**ACTIVITY**
Copy the data below exactly, but not the pictures it contains.

**DATA EXTRACT**
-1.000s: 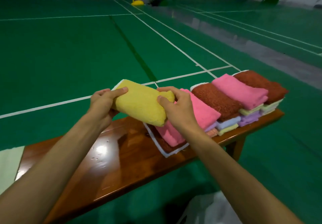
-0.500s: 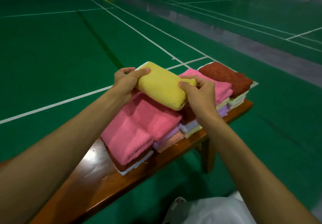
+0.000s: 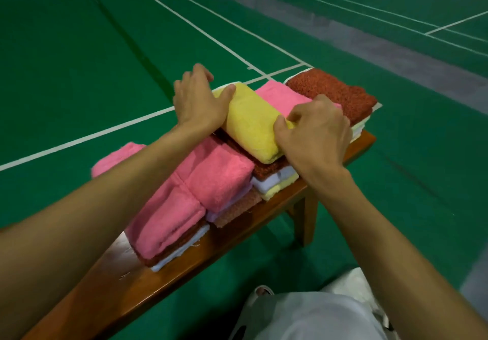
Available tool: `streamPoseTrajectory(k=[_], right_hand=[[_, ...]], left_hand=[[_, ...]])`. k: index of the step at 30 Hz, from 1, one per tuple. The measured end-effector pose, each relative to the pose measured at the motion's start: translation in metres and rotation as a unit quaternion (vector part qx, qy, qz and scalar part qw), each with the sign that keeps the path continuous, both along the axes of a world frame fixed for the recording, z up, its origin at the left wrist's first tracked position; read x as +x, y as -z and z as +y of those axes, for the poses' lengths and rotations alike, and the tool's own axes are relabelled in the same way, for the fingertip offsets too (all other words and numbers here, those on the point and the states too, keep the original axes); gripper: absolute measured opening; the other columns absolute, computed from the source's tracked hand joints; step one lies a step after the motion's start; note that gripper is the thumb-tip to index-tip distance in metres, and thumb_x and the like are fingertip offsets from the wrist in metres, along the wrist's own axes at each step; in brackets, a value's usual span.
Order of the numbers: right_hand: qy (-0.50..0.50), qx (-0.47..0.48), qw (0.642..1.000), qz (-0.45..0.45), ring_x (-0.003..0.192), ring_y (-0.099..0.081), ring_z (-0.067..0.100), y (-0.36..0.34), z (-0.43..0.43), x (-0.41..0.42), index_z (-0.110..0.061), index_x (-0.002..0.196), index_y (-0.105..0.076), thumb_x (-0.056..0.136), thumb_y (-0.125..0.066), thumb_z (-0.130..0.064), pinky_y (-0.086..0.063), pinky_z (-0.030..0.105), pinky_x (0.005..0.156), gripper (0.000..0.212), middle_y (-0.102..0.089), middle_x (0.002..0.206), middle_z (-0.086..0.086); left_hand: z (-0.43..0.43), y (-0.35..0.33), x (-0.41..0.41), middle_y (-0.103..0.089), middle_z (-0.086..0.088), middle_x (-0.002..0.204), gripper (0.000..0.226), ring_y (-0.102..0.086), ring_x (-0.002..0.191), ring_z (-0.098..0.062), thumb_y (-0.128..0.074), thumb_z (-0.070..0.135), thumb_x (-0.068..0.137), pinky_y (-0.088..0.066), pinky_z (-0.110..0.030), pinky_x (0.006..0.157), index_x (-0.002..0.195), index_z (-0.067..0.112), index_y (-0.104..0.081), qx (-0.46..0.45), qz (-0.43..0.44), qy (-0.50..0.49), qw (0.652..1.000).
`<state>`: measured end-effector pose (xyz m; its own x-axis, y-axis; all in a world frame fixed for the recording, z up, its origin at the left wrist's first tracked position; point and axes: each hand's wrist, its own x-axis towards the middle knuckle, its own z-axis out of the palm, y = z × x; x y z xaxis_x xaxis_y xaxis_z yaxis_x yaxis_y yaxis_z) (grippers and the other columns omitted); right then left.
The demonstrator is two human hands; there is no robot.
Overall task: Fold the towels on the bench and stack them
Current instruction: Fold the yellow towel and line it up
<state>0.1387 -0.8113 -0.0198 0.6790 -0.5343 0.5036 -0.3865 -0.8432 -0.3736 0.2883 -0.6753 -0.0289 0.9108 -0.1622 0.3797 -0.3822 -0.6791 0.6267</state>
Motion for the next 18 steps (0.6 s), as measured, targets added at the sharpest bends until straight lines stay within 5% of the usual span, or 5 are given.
streamPoseTrajectory(k=[3,5,7,11,18], right_hand=[[-0.052,-0.11,0.991,0.053,0.106,-0.05,0.028,-0.006,-0.007,0.004,-0.014,0.094,-0.072,0.087,-0.06,-0.042,-0.049,0.044,0.083,0.031,-0.059,0.108,0.006],[-0.143,-0.144,0.972,0.12,0.134,-0.041,0.036,-0.007,-0.022,0.012,-0.016,0.123,-0.065,0.085,-0.05,-0.041,-0.038,0.056,0.108,0.048,-0.053,0.14,0.012],[-0.22,-0.114,0.946,0.209,0.153,-0.021,0.036,-0.008,-0.039,0.023,-0.029,0.152,-0.042,0.086,-0.034,-0.05,-0.018,0.064,0.12,0.07,-0.025,0.168,0.006],[-0.242,-0.106,0.909,0.323,0.157,-0.012,0.029,0.019,-0.064,0.035,-0.043,0.161,-0.005,0.089,-0.007,-0.069,-0.021,0.064,0.12,0.077,-0.003,0.173,-0.001],[-0.232,-0.119,0.912,0.317,0.158,-0.008,0.026,0.026,-0.061,0.026,-0.045,0.161,0.0,0.092,-0.003,-0.07,-0.018,0.063,0.121,0.074,0.001,0.173,-0.002]], left_hand=[[0.0,-0.011,-0.024,-0.062,-0.008,0.126,0.058,-0.051,0.122,-0.032,-0.049,0.062,0.087,-0.041,-0.045,0.104,0.125,0.02,-0.063,0.096,-0.101,0.129,0.982],[-0.005,-0.008,-0.032,-0.061,-0.006,0.136,0.075,-0.048,0.134,-0.035,-0.029,0.074,0.086,-0.035,-0.051,0.112,0.134,0.027,-0.064,0.209,-0.077,0.212,0.951],[-0.008,0.001,-0.029,-0.044,-0.004,0.16,0.087,-0.028,0.152,-0.036,-0.013,0.081,0.084,-0.02,-0.058,0.122,0.149,0.037,-0.05,0.283,-0.02,0.243,0.928],[-0.008,0.026,-0.032,-0.021,-0.001,0.171,0.079,-0.01,0.159,-0.03,-0.013,0.076,0.09,-0.003,-0.057,0.127,0.158,0.041,-0.033,0.296,-0.019,0.231,0.927],[-0.008,0.031,-0.045,-0.015,-0.001,0.172,0.076,-0.006,0.159,-0.03,-0.012,0.075,0.093,0.0,-0.056,0.127,0.16,0.041,-0.028,0.309,-0.027,0.213,0.927]])
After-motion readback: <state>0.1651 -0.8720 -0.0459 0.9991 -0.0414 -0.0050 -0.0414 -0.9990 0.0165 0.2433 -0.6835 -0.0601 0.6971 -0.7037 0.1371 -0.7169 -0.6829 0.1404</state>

**OUTPUT FOR THIS TASK**
-1.000s: 
-0.500s: 
+0.000s: 
Available tool: `streamPoseTrajectory(k=[_], right_hand=[[_, ...]], left_hand=[[_, ...]])`. k: index of the step at 30 Hz, from 1, one per tuple. The measured end-effector pose, each relative to the pose measured at the motion's start: translation in metres and rotation as a unit quaternion (vector part qx, qy, qz and scalar part qw), each with the sign that keeps the path continuous, both along the axes of a world frame fixed for the recording, z up, its origin at the left wrist's first tracked position; read x as +x, y as -z and z as +y of those axes, for the poses' lengths and rotations alike, and the tool's own axes are relabelled in the same way, for the fingertip offsets too (all other words and numbers here, those on the point and the states too, keep the original axes); gripper: absolute measured opening; the other columns absolute, computed from the source's tracked hand joints; step one lies a step after the motion's start; note that gripper is the thumb-tip to index-tip distance in metres, and thumb_x and the like are fingertip offsets from the wrist in metres, along the wrist's own axes at each step; in brackets, a value's usual span.
Order of the numbers: right_hand: qy (-0.50..0.50), qx (-0.47..0.48), qw (0.642..1.000), qz (-0.45..0.45), ring_x (-0.003..0.192), ring_y (-0.099..0.081), ring_z (-0.067..0.100), y (-0.36..0.34), z (-0.43..0.43), x (-0.41..0.42), index_z (-0.110..0.061), index_x (-0.002..0.196), index_y (-0.105..0.076), thumb_x (-0.056..0.136), thumb_y (-0.125..0.066), thumb_z (-0.130..0.064), pinky_y (-0.086..0.063), pinky_z (-0.030..0.105), pinky_x (0.005..0.156), gripper (0.000..0.212), middle_y (-0.102..0.089), middle_x (0.002..0.206), middle_z (-0.086..0.086); left_hand: z (-0.43..0.43), y (-0.35..0.33), x (-0.41..0.41), middle_y (-0.103..0.089), middle_z (-0.086..0.088), middle_x (-0.002..0.204), gripper (0.000..0.226), ring_y (-0.102..0.086), ring_x (-0.002..0.191), ring_z (-0.098..0.062), thumb_y (-0.128..0.074), thumb_z (-0.070..0.135), thumb_x (-0.068..0.137), pinky_y (-0.088..0.066), pinky_z (-0.110..0.030), pinky_x (0.006..0.157), index_x (-0.002..0.195), index_z (-0.067..0.112), index_y (-0.104..0.081), qx (-0.46..0.45), qz (-0.43..0.44), qy (-0.50..0.49), qw (0.652..1.000).
`<state>`: measured end-effector pose (xyz m; its own x-axis, y-axis; all in a world frame fixed for the recording, z up, its origin at the left wrist's first tracked position; point and axes: each hand's wrist, its own x-axis towards the middle knuckle, its own z-axis out of the palm, y = z × x; x y z xaxis_x xaxis_y xaxis_z yaxis_x yaxis_y yaxis_z) (grippers and the other columns omitted); right then left.
The demonstrator is two human hands; there is no robot.
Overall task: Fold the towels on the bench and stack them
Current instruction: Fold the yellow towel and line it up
<state>0.1387 -0.8113 -0.0198 0.6790 -0.5343 0.5036 -0.3865 -0.8432 -0.3736 0.2883 -0.6753 -0.0289 0.9108 -0.1622 0.3797 -0.3822 -0.6791 0.6267</state>
Motion for the next 18 steps (0.6 s), as measured, targets added at the sharpest bends until straight lines stay within 5% of the usual span, or 5 are given.
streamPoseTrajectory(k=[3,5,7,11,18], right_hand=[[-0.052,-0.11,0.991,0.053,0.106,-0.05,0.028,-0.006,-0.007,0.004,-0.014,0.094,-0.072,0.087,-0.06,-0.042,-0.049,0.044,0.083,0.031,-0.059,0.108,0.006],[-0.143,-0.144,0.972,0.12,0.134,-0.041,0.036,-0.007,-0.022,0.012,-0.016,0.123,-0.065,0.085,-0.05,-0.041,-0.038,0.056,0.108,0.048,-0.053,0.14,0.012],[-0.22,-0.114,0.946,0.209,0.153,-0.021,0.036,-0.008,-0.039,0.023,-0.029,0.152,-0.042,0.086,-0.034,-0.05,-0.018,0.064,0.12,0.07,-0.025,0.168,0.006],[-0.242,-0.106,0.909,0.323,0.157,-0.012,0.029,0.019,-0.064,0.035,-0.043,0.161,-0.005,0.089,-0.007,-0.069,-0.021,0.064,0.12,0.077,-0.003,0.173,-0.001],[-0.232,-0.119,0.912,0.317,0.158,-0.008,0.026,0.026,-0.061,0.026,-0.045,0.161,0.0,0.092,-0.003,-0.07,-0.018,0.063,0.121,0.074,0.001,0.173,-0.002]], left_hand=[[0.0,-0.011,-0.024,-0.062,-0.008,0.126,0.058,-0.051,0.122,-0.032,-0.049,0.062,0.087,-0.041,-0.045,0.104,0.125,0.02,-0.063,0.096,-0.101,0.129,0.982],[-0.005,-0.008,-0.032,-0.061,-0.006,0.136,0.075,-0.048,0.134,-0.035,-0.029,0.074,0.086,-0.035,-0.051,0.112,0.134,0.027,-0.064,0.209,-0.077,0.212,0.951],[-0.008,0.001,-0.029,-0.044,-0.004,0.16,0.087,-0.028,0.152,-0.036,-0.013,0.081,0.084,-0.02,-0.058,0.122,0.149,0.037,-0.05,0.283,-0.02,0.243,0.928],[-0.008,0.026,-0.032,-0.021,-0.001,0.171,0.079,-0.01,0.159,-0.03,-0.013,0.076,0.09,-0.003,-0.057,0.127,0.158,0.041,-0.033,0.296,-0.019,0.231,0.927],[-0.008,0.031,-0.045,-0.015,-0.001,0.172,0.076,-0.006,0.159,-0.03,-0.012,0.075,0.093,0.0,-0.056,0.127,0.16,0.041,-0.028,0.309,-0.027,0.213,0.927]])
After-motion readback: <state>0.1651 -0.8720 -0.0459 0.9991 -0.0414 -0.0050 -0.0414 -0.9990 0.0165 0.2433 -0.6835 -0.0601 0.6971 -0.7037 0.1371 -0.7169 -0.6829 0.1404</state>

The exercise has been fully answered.